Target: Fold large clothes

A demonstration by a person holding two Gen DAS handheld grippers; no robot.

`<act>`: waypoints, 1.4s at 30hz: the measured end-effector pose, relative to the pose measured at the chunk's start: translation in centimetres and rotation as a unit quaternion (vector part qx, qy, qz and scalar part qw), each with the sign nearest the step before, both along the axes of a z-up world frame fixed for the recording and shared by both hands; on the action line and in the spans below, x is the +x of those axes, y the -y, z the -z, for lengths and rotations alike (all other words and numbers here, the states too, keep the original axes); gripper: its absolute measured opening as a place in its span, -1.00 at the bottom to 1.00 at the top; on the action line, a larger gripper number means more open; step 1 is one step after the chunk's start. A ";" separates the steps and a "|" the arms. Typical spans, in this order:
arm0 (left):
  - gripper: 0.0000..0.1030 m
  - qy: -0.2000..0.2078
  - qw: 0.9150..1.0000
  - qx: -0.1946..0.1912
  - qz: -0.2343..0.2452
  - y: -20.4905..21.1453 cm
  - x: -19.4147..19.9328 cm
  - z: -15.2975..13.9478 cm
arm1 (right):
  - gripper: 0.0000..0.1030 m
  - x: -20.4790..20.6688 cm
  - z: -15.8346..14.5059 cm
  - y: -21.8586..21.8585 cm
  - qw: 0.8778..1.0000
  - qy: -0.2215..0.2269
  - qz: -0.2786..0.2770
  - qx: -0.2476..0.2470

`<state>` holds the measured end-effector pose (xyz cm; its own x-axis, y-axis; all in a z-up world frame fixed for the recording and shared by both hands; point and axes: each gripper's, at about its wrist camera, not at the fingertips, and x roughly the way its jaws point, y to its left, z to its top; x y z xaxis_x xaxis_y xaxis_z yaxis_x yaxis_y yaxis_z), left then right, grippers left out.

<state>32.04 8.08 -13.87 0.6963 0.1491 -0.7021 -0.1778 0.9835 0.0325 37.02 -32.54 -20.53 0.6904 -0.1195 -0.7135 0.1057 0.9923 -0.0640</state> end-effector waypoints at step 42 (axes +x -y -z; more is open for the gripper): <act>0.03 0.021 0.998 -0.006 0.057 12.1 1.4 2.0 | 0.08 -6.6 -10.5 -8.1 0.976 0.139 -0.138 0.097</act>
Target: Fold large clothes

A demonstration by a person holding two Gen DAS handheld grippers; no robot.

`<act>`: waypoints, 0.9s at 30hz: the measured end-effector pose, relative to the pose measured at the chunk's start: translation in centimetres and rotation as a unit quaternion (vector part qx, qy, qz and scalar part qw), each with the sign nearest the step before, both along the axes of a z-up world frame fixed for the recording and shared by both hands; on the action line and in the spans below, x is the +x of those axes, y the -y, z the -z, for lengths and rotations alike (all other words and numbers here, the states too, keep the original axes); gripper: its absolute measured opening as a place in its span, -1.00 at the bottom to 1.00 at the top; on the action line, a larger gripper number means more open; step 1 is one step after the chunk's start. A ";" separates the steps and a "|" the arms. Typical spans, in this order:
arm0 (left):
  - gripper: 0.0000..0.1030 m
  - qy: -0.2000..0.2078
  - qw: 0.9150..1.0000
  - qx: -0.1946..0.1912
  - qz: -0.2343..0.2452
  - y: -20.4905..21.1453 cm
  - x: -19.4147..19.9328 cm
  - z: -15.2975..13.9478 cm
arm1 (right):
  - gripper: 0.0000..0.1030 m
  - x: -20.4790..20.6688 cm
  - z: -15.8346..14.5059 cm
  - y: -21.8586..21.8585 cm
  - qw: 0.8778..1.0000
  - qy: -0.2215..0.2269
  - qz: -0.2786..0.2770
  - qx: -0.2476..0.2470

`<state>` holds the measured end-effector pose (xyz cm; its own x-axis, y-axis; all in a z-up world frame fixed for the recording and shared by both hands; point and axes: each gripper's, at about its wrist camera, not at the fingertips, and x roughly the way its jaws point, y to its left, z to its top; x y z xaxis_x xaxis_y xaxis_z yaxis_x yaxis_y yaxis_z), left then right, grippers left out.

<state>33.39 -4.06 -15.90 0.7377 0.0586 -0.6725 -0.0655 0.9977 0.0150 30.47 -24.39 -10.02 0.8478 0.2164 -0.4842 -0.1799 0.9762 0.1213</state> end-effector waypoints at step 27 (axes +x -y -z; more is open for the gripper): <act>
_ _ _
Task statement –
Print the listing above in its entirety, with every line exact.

Solution to the exercise –
Target: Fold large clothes

A demonstration by a person holding two Gen DAS handheld grippers; no robot.

`<act>`: waypoints, 1.4s at 30hz: the measured end-effector pose, relative to the pose measured at the chunk's start: translation in centimetres and rotation as a unit quaternion (vector part qx, qy, qz and scalar part qw), each with the sign nearest the step before, both along the axes of a z-up world frame fixed for the recording and shared by both hands; on the action line and in the spans below, x is the +x of those axes, y the -y, z the -z, for lengths and rotations alike (all other words and numbers here, the states too, keep the original axes); gripper: its absolute measured opening as a place in its span, -1.00 at the bottom to 1.00 at the top; on the action line, a larger gripper number means more open; step 1 is one step after the chunk's start. A ";" separates the steps and a "|" the arms. Typical spans, in this order:
arm0 (left):
  - gripper: 0.0000..0.1030 m
  - qy: -0.2000..0.2078
  - qw: 0.9150..1.0000
  - qx: -0.1946..0.1912
  - qz: -0.2343..0.2452
  - y: -20.4905..21.1453 cm
  - x: -19.4147..19.9328 cm
  - z: -15.2975..13.9478 cm
arm1 (right):
  - gripper: 0.0000..0.1030 m
  - x: -20.4790..20.6688 cm
  - z: -15.8346..14.5059 cm
  - y: -21.8586..21.8585 cm
  - qw: 0.8778..1.0000
  - qy: -0.2215..0.2269
  - qz: -0.2786..0.2770
  - qx: -0.2476..0.2470

`<state>` holds the measured end-effector pose (xyz cm; its own x-axis, y-axis; all in a z-up world frame fixed for the recording and shared by both hands; point and axes: each gripper's, at about its wrist camera, not at the fingertips, and x roughly the way its jaws point, y to its left, z to its top; x y z xaxis_x xaxis_y xaxis_z yaxis_x yaxis_y yaxis_z), left then right, grippers left out.

<state>32.04 8.08 -13.87 0.6963 0.1491 -0.7021 -0.1778 0.9835 0.0325 37.02 -32.54 -20.53 0.6904 -0.1195 -0.7135 0.1057 0.9923 -0.0640</state> end-effector waypoints at step 42 (axes +x -y -z; more is open for the gripper): <act>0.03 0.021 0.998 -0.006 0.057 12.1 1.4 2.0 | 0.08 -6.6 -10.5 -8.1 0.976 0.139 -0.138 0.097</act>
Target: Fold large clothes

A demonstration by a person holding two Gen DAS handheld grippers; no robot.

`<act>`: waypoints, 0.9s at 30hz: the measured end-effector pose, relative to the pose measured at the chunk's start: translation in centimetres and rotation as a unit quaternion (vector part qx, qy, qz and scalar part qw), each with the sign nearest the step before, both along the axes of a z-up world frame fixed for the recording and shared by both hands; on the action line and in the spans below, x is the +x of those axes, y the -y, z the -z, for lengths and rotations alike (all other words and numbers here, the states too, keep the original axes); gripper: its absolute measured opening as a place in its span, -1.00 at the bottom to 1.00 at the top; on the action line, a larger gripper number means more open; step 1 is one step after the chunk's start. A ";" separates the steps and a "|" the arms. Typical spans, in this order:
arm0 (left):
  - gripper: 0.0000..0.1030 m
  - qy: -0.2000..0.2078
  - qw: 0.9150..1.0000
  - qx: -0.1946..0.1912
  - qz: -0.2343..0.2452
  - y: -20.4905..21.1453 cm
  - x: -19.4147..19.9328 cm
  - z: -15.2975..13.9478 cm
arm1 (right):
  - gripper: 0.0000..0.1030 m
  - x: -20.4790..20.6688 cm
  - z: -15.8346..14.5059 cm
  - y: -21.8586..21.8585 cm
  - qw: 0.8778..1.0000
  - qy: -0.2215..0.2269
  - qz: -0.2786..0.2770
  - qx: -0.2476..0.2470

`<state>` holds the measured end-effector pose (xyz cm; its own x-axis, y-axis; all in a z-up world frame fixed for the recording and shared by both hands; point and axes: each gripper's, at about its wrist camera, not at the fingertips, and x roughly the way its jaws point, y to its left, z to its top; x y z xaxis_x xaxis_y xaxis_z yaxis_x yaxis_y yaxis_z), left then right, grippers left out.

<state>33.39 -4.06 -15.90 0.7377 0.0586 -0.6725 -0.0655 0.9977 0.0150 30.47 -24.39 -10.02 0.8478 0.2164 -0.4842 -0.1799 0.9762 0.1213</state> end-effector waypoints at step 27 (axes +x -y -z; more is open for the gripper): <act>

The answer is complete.